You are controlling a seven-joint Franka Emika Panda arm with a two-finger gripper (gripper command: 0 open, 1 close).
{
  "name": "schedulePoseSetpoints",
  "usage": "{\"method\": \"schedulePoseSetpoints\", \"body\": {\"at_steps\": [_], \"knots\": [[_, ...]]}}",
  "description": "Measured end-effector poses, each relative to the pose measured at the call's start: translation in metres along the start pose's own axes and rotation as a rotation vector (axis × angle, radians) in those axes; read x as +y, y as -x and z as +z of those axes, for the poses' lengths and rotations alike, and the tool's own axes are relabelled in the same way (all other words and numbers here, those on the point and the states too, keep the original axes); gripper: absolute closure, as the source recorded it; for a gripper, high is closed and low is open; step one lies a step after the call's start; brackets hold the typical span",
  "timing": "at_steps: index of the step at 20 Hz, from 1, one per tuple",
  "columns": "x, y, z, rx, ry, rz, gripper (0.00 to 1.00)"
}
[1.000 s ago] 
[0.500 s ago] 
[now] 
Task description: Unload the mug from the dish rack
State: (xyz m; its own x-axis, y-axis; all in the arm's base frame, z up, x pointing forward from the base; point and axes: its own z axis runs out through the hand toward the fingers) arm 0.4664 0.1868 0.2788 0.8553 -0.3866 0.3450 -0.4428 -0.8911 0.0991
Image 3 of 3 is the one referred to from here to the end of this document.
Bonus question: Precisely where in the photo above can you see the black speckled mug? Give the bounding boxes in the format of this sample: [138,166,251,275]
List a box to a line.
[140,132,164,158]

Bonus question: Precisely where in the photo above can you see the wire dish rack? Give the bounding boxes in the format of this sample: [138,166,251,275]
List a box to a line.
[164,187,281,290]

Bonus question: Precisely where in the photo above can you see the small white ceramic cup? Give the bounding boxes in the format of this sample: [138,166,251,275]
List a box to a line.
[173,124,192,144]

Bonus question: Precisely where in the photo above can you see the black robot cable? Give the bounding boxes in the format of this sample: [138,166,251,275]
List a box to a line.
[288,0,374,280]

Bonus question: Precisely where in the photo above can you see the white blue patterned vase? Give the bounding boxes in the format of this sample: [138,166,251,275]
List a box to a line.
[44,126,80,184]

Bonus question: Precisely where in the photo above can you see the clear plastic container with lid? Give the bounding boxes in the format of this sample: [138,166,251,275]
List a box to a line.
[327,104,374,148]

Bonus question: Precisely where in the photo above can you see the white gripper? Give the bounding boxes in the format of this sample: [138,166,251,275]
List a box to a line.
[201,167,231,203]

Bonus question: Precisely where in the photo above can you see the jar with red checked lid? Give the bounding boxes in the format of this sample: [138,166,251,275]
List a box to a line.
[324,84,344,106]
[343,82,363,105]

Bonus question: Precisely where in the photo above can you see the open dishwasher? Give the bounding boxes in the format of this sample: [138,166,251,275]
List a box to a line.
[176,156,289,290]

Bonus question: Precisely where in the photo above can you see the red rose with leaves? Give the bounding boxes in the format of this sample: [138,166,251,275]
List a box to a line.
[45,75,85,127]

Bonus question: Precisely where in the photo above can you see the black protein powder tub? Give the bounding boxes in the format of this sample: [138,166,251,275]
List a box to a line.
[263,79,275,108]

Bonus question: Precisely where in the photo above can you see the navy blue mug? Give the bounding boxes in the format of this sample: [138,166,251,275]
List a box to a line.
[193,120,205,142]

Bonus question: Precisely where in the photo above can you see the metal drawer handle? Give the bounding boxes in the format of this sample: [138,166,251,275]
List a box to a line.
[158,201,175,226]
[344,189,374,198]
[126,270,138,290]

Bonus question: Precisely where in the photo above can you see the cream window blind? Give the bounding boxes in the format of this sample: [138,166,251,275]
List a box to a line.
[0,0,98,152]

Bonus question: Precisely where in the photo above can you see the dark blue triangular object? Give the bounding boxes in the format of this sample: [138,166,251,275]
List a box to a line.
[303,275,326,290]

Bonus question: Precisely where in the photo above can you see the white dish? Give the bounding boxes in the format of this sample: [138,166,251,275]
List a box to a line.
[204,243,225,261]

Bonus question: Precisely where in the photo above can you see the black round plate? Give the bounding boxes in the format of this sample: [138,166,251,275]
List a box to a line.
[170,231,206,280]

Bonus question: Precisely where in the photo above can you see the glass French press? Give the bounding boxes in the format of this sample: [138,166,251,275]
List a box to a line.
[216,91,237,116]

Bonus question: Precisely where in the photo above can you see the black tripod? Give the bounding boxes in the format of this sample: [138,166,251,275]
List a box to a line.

+++

● Brief: For every line in the listing above that contains "schedulePoseSetpoints", copy that line.

● Response:
  "name": "schedulePoseSetpoints",
  "usage": "{\"method\": \"schedulePoseSetpoints\", \"body\": {\"at_steps\": [_], \"knots\": [[_, ...]]}}",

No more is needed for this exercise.